» **Task description**
In the listing below, locate the line containing "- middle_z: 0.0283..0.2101" and the line containing "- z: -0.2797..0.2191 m". Output both of them and every line between, exactly as written, and nothing more.

» **Material provided**
▶

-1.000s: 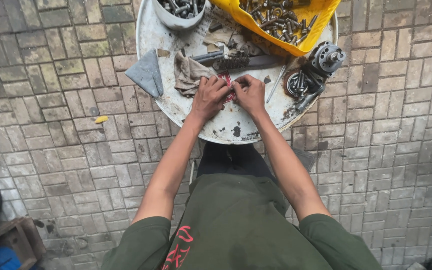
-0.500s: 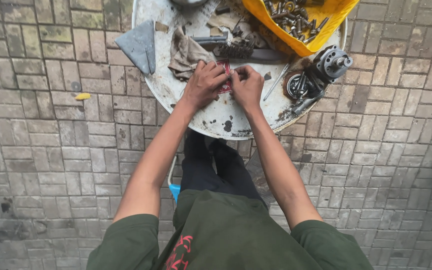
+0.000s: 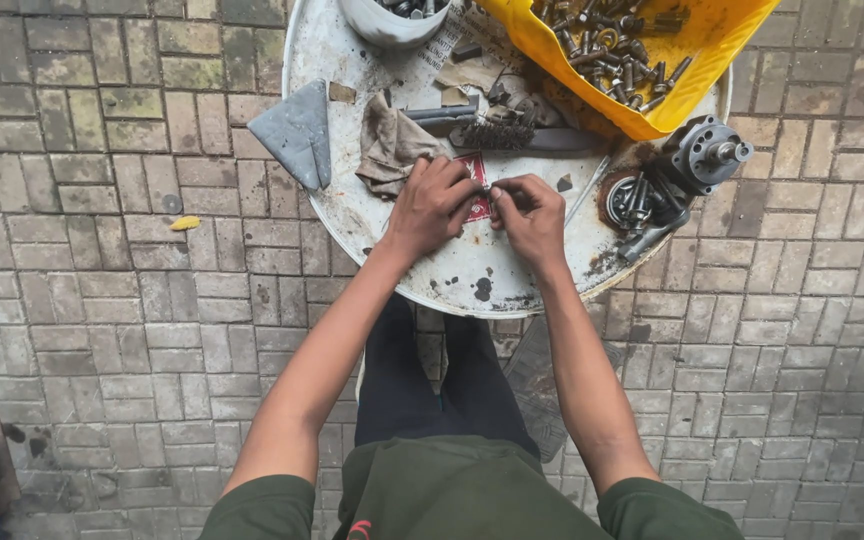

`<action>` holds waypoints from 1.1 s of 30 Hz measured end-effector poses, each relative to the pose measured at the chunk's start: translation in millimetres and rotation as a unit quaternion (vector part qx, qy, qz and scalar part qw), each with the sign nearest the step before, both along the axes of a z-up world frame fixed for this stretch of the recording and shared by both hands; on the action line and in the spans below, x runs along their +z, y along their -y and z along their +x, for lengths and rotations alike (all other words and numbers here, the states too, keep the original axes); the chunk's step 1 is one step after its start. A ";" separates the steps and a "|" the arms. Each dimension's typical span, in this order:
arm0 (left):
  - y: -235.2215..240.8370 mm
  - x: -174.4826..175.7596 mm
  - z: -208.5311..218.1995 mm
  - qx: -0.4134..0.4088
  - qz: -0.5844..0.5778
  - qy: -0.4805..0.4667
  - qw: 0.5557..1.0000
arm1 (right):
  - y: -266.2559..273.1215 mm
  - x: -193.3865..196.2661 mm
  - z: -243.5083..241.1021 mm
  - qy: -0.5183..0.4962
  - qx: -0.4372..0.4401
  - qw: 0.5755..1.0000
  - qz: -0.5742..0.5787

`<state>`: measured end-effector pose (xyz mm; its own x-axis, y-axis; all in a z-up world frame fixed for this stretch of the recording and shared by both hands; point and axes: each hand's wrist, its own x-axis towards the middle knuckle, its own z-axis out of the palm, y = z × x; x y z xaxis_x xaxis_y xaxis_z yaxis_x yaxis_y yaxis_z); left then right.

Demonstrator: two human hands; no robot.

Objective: The person cleans small metal screws by hand, rubbing them together over a white bucket lid. They then pick up a wire brush and use it to scrub a screw, rotating it to clean different sides. The workspace includes a yellow container filled with screws and a metal part.

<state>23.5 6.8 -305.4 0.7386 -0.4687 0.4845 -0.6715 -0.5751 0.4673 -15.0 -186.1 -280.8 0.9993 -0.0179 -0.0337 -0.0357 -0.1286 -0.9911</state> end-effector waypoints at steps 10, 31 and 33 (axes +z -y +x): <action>0.9 3.9 0.0 -0.001 -0.015 -0.007 1.000 | -16.6 -6.2 -3.2 0.041 -0.074 0.984 -0.158; -0.5 21.5 0.8 -0.012 0.016 -0.061 0.998 | 12.4 -5.6 20.4 -0.006 0.085 0.979 -0.186; 1.2 10.3 0.9 -0.016 0.033 -0.101 0.994 | 19.8 -1.5 21.5 -0.039 0.141 0.979 -0.139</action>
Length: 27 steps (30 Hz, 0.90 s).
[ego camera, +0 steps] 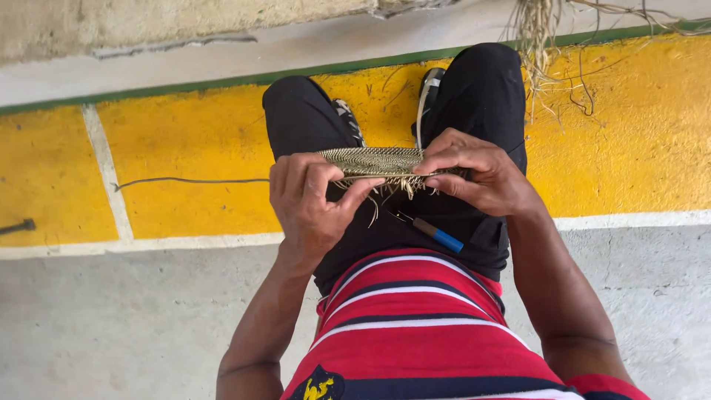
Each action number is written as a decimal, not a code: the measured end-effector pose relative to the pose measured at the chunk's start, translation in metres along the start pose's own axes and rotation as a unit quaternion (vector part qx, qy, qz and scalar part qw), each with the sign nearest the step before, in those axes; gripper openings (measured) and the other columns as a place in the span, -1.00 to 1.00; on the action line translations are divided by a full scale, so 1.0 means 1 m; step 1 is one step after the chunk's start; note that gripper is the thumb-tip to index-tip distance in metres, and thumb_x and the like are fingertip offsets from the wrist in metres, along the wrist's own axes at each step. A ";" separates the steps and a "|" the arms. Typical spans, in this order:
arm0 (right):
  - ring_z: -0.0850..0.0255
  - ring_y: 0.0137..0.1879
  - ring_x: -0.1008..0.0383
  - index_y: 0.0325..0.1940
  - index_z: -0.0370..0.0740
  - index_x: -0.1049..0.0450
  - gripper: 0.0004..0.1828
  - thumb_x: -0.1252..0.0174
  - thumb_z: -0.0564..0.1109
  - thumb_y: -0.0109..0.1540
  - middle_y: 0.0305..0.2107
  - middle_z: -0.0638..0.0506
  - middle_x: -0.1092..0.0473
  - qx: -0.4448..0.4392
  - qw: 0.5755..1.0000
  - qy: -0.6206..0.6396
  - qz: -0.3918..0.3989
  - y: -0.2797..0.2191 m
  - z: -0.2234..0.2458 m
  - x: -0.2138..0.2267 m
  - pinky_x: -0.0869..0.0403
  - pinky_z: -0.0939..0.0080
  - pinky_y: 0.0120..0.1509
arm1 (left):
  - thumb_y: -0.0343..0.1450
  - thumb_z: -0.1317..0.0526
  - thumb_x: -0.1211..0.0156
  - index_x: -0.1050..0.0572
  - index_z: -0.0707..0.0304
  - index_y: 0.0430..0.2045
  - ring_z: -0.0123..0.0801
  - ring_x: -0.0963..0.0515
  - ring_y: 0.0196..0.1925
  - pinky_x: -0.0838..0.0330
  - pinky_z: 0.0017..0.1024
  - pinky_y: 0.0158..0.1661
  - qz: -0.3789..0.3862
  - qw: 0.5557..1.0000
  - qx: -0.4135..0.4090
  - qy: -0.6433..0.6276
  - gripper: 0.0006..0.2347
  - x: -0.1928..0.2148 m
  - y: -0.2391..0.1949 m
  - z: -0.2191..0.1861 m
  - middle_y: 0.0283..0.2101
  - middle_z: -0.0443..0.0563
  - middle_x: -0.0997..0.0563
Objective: The recorder is weaving a basket or circular mat using dried plant fibers and a small wooden tool.
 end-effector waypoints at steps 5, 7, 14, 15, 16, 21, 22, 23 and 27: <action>0.28 -0.02 -0.49 0.04 -0.16 -0.60 -0.67 -0.30 -0.40 0.22 -0.14 0.02 -0.46 -0.029 0.998 0.042 -0.023 0.002 -0.004 0.003 -0.50 0.31 0.05 | 0.26 -0.01 -0.69 -0.35 0.17 -0.45 -0.24 -0.39 -0.29 -0.24 -0.26 -0.25 -0.005 0.999 0.035 -0.040 -0.53 -0.018 -0.015 0.013 -0.36 -0.05 -0.37; 0.29 -0.01 -0.49 0.05 -0.16 -0.59 -0.68 -0.30 -0.38 0.24 -0.15 0.03 -0.47 -0.015 0.999 0.037 -0.026 0.006 -0.005 0.005 -0.51 0.31 0.06 | 0.27 -0.01 -0.64 -0.38 0.20 -0.41 -0.23 -0.40 -0.27 -0.25 -0.24 -0.20 -0.016 1.000 0.007 -0.022 -0.55 -0.012 0.006 0.003 -0.33 -0.03 -0.39; 0.34 -0.03 -0.45 0.12 -0.19 -0.55 -0.73 -0.27 -0.30 0.33 -0.10 0.04 -0.44 -0.019 0.996 0.062 -0.062 0.018 -0.015 0.013 -0.48 0.35 0.00 | 0.36 -0.05 -0.54 -0.40 0.18 -0.45 -0.24 -0.38 -0.25 -0.20 -0.25 -0.15 0.005 0.999 0.036 -0.011 -0.60 -0.031 0.022 0.011 -0.34 -0.04 -0.37; 0.34 -0.03 -0.45 0.12 -0.19 -0.55 -0.73 -0.27 -0.30 0.33 -0.10 0.04 -0.44 -0.019 0.996 0.061 -0.064 0.020 -0.018 0.013 -0.48 0.35 0.00 | 0.36 -0.05 -0.54 -0.40 0.18 -0.45 -0.24 -0.38 -0.25 -0.20 -0.25 -0.15 0.005 0.999 0.035 -0.013 -0.60 -0.029 0.030 0.010 -0.34 -0.04 -0.37; 0.36 -0.04 -0.45 0.15 -0.17 -0.45 -0.68 -0.29 -0.29 0.33 -0.12 0.07 -0.42 -0.041 0.988 0.131 -0.077 0.021 -0.022 0.015 -0.48 0.35 0.00 | 0.40 -0.03 -0.47 -0.46 0.16 -0.38 -0.24 -0.40 -0.19 -0.19 -0.24 -0.08 0.013 1.000 0.020 -0.015 -0.67 -0.028 0.037 0.009 -0.29 -0.04 -0.43; 0.39 -0.06 -0.43 0.19 -0.14 -0.23 -0.54 -0.33 -0.32 0.34 -0.14 0.06 -0.40 -0.059 0.976 0.191 -0.090 0.023 -0.037 0.021 -0.46 0.34 0.07 | 0.45 -0.03 -0.36 -0.56 0.04 -0.34 -0.32 -0.47 -0.11 -0.12 -0.22 0.00 0.059 0.997 -0.007 -0.044 -0.79 -0.035 0.059 -0.005 -0.26 -0.17 -0.59; 0.38 -0.04 -0.43 0.20 -0.13 -0.22 -0.51 -0.33 -0.33 0.34 -0.14 0.05 -0.40 -0.060 0.978 0.183 -0.082 0.024 -0.038 0.023 -0.46 0.34 0.09 | 0.45 0.00 -0.35 -0.58 0.04 -0.33 -0.34 -0.47 -0.12 -0.12 -0.24 -0.01 0.100 0.993 0.014 -0.057 -0.81 -0.037 0.060 -0.007 -0.26 -0.20 -0.62; 0.37 -0.02 -0.43 0.22 -0.13 -0.21 -0.49 -0.33 -0.34 0.33 -0.13 0.05 -0.40 -0.061 0.980 0.174 -0.074 0.024 -0.039 0.025 -0.46 0.34 0.11 | 0.44 0.02 -0.34 -0.60 0.05 -0.31 -0.35 -0.47 -0.13 -0.12 -0.25 -0.02 0.140 0.987 0.034 -0.070 -0.83 -0.041 0.062 -0.008 -0.26 -0.23 -0.64; 0.37 0.01 -0.44 0.21 -0.14 -0.25 -0.51 -0.33 -0.23 0.29 -0.11 0.09 -0.40 -0.022 0.979 0.202 -0.022 0.042 -0.034 0.036 -0.49 0.34 0.08 | 0.46 0.07 -0.31 -0.61 0.06 -0.24 -0.34 -0.46 -0.13 -0.11 -0.24 -0.01 0.176 0.978 0.023 -0.113 -0.86 -0.038 0.063 -0.010 -0.24 -0.25 -0.64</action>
Point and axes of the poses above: each hand's wrist, its own y-axis towards the middle knuckle, its own x-axis out of the back of the hand, z = x × y, the point moved 3 cm from there along y, towards the middle knuckle
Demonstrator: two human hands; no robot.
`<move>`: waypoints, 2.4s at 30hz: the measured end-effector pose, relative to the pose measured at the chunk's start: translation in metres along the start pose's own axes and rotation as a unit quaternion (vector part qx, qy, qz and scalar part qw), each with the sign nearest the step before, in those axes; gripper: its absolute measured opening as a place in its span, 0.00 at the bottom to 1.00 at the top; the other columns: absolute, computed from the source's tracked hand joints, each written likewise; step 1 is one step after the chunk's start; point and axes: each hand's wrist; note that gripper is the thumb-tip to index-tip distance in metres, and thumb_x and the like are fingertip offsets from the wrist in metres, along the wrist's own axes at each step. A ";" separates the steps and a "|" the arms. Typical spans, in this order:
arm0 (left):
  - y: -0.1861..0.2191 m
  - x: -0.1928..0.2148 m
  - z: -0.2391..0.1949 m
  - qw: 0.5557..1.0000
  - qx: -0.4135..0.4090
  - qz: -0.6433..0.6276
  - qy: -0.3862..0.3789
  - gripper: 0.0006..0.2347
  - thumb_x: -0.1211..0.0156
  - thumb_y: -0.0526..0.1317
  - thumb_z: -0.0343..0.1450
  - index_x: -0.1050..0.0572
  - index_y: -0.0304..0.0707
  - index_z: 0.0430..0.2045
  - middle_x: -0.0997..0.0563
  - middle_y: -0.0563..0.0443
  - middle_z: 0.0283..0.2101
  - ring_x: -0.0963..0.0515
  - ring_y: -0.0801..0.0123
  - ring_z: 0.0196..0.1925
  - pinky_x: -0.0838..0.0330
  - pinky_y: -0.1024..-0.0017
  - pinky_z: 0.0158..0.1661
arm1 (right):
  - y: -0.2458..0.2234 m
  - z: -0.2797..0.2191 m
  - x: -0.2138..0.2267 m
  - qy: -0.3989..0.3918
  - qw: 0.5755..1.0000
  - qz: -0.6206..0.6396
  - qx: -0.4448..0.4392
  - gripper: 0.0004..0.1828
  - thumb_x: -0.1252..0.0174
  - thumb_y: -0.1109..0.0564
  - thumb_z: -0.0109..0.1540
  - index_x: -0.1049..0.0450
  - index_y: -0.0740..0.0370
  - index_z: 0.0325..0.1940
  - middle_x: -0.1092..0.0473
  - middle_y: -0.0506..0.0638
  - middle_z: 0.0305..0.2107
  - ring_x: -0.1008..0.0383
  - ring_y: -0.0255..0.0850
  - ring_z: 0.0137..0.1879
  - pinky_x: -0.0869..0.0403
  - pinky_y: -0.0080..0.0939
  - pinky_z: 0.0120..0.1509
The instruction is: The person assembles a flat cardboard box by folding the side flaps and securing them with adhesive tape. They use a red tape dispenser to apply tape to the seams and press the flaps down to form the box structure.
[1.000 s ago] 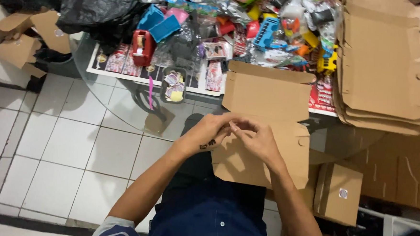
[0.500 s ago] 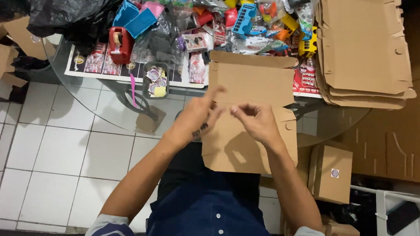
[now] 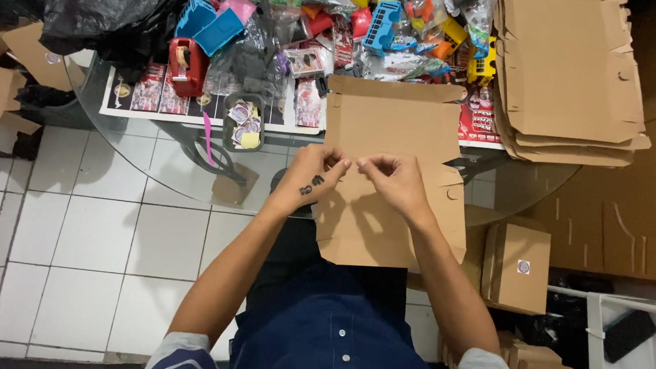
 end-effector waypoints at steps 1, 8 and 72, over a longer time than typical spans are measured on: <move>-0.004 -0.004 0.005 1.000 0.001 0.000 0.000 0.08 0.42 0.38 0.71 0.18 0.35 0.27 0.16 0.45 0.25 0.18 0.64 0.25 0.25 0.70 0.26 | 0.002 0.002 0.000 0.000 1.000 0.001 -0.001 0.08 0.35 0.52 0.60 0.15 0.53 0.40 0.22 0.47 0.26 0.25 0.31 0.36 0.25 0.33 0.44; -0.060 -0.045 0.043 0.999 0.023 0.047 0.014 0.08 0.42 0.37 0.71 0.19 0.33 0.23 0.19 0.44 0.19 0.18 0.59 0.23 0.26 0.70 0.24 | 0.041 0.023 0.005 0.042 0.988 -0.145 0.015 0.10 0.36 0.48 0.60 0.15 0.50 0.42 0.19 0.50 0.30 0.18 0.43 0.40 0.23 0.41 0.44; -0.016 -0.025 0.031 0.993 0.088 0.074 0.018 0.07 0.40 0.37 0.71 0.27 0.32 0.36 0.18 0.30 0.36 0.16 0.37 0.43 0.20 0.51 0.38 | 0.049 0.054 -0.002 -0.050 0.963 -0.263 -0.007 0.14 0.43 0.48 0.56 0.18 0.59 0.29 0.24 0.58 0.22 0.21 0.63 0.39 0.26 0.57 0.44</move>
Point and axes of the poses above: each hand's wrist, its own z-axis towards the middle knuckle, its own x-axis out of the back of the hand, y = z × x
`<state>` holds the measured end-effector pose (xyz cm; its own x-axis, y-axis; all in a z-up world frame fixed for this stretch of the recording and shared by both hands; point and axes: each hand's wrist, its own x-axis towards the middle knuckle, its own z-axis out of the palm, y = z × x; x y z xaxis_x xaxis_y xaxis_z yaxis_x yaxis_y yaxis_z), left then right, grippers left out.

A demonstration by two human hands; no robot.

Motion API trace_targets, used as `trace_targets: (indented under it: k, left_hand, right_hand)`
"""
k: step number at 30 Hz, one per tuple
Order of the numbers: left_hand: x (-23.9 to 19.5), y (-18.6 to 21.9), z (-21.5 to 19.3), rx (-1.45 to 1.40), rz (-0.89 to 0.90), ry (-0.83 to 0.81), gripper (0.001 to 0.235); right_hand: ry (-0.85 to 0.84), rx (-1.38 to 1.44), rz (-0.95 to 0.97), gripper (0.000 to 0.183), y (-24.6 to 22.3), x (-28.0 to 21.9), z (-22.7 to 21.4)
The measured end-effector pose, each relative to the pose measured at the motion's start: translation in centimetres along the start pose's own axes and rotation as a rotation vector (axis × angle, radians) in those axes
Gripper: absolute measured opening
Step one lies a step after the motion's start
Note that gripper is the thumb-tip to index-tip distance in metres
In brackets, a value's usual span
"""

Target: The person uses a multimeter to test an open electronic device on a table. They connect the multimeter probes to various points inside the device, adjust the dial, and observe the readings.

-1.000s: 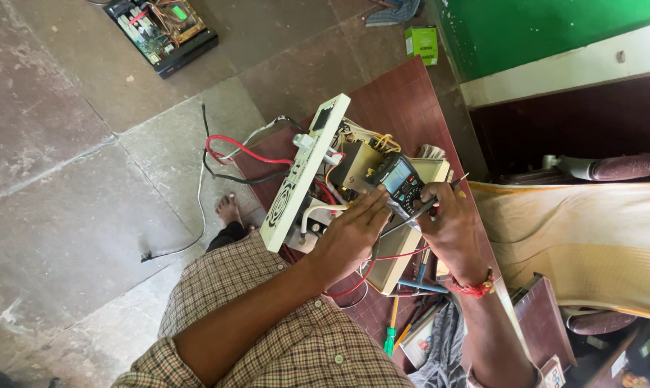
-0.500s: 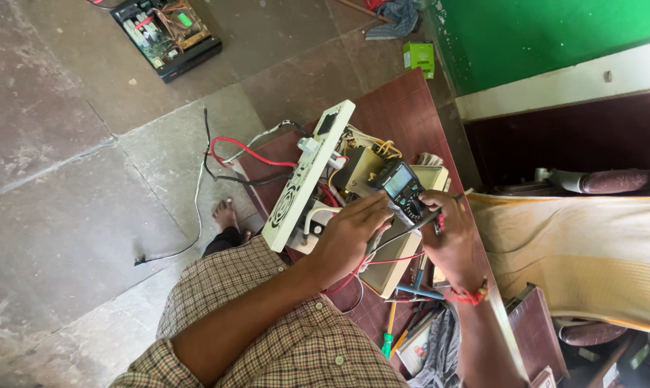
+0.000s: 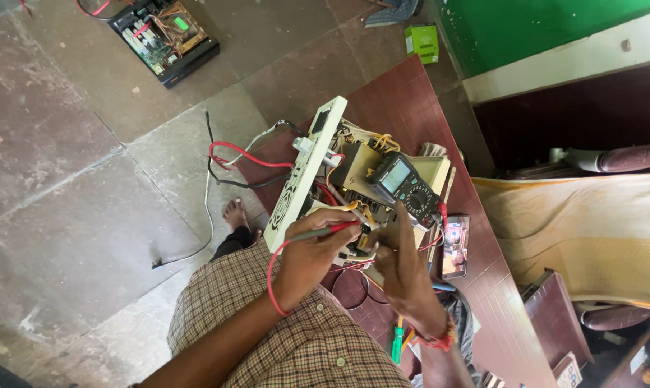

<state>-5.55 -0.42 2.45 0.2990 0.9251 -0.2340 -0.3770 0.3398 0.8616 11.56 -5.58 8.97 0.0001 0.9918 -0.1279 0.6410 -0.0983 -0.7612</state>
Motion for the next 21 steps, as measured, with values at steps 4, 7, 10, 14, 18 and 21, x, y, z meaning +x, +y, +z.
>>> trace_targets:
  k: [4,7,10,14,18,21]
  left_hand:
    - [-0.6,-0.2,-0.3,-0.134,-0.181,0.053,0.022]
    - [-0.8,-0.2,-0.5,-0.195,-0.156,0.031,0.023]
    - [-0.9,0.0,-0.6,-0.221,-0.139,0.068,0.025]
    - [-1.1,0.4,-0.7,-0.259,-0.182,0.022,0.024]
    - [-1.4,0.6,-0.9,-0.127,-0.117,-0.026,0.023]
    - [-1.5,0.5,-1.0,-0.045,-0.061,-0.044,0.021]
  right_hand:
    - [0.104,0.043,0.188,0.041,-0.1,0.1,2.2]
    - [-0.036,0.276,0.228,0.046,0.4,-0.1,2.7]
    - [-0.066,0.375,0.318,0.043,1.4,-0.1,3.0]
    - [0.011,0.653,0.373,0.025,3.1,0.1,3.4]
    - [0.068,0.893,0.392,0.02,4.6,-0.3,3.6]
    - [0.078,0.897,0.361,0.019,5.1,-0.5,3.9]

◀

» **Result below**
  - middle_z: 0.0283..0.2101
  - ring_x: -0.0963..0.0515
  - ring_y: -0.0801..0.0123
  - ring_z: 0.0196..0.1925
  - pinky_x: -0.0838..0.0330
  - pinky_y: -0.1024..-0.0017
  - pinky_z: 0.0158..0.1661
arm1 (right):
  - y: -0.2458..0.2234 m
  - z: -0.2797..0.2191 m

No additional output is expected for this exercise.